Bundesweit nur 375 Plätze
Ende Mai 2011: Die Gladbacher erwirken am Amtsgericht in Stadtroda einen Beschluss nach § 1631 b des Bürgerlichen Gesetzbuches. Der erlaubt dem Vormund, einen Jugendlichen für längstens sechs Wochen in einer geschlossenen Einrichtung der Jugendhilfe unterbringen. Es ist keine Order des Gerichts, eher eine Erlaubnis, zum Schutz des Jugendlichen oder Dritter zeitweise die Freiheit zu entziehen. Das Jugendamt geht auf bundesweite Suche nach einem Platz zwischen dem 30. Mai und 3. Juli. Das, berichtet die Stadt heute, war „trotz intensiver Bemühung des Vormundes“ vergeblich. Alle Plätze sind belegt.

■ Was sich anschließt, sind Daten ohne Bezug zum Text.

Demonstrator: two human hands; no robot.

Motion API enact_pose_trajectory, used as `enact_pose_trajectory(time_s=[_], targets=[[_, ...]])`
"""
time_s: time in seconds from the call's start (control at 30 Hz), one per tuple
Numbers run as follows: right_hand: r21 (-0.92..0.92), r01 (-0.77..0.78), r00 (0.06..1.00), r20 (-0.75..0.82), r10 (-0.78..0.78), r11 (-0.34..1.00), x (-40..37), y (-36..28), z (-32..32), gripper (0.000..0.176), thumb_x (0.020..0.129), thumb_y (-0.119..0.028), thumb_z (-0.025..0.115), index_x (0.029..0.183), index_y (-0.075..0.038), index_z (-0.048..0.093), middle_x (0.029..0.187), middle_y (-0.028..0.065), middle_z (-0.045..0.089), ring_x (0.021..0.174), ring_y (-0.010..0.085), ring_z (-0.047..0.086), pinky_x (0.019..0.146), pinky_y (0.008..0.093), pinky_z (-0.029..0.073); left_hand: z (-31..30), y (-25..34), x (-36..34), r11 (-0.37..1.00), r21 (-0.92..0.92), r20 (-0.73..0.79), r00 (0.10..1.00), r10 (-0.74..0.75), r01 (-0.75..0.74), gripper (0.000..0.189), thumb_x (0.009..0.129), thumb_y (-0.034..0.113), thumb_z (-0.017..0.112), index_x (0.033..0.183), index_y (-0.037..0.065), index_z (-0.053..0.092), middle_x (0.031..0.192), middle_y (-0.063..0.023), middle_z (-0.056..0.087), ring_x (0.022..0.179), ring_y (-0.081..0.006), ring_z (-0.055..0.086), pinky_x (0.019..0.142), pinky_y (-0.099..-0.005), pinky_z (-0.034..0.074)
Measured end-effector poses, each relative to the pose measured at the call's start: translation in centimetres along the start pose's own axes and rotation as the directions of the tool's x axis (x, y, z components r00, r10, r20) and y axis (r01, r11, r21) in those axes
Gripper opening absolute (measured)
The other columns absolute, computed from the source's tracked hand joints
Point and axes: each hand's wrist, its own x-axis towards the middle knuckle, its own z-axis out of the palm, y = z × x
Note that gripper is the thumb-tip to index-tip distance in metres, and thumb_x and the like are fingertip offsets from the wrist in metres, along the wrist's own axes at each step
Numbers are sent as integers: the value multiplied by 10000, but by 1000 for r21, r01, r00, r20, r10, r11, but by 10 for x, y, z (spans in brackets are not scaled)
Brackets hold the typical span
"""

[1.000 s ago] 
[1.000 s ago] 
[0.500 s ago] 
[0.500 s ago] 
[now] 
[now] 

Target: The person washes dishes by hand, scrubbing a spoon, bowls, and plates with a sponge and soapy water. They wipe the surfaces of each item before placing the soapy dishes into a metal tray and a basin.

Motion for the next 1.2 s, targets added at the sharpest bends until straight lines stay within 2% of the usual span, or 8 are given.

Tatsächlich gibt es bundesweit nur 375, wie Sabine Hoops vom Deutschen Jugendinstitut bestätigt. 159 für männliche, 107 für weibliche, 109 weitere für beiderlei Geschlecht. „Die Plätze sind sehr unterschiedlich ausgerichtet, nicht immer für alle Altersgruppen geeignet“. Vielleicht auch nicht für alle Sicherheitsstufen. Der Stadtsprecher vermutet da Lücken. Der geschlossene Charakter sei nur „fakultativ“, sagt er. Mal so, mal so.
Ein gefährlicher Mangel
Dass neun Bundesländer über keine Einrichtung verfügen, scheint ein Grund für die Engpässe zu sein. Ihre Fälle müssen auf andere verteilt werden. Auch auf NRW. Hier gibt es immerhin 78 Plätze.
Kurz nachdem das Jugendamt aufgegeben hatte, verschwand M. aus Thüringen – nach Hamburg. Mehrfach ging er dort der Polizei wegen Verkehrsdelikten ins Netz. Am Ende nahm er einfach ein Kind mit.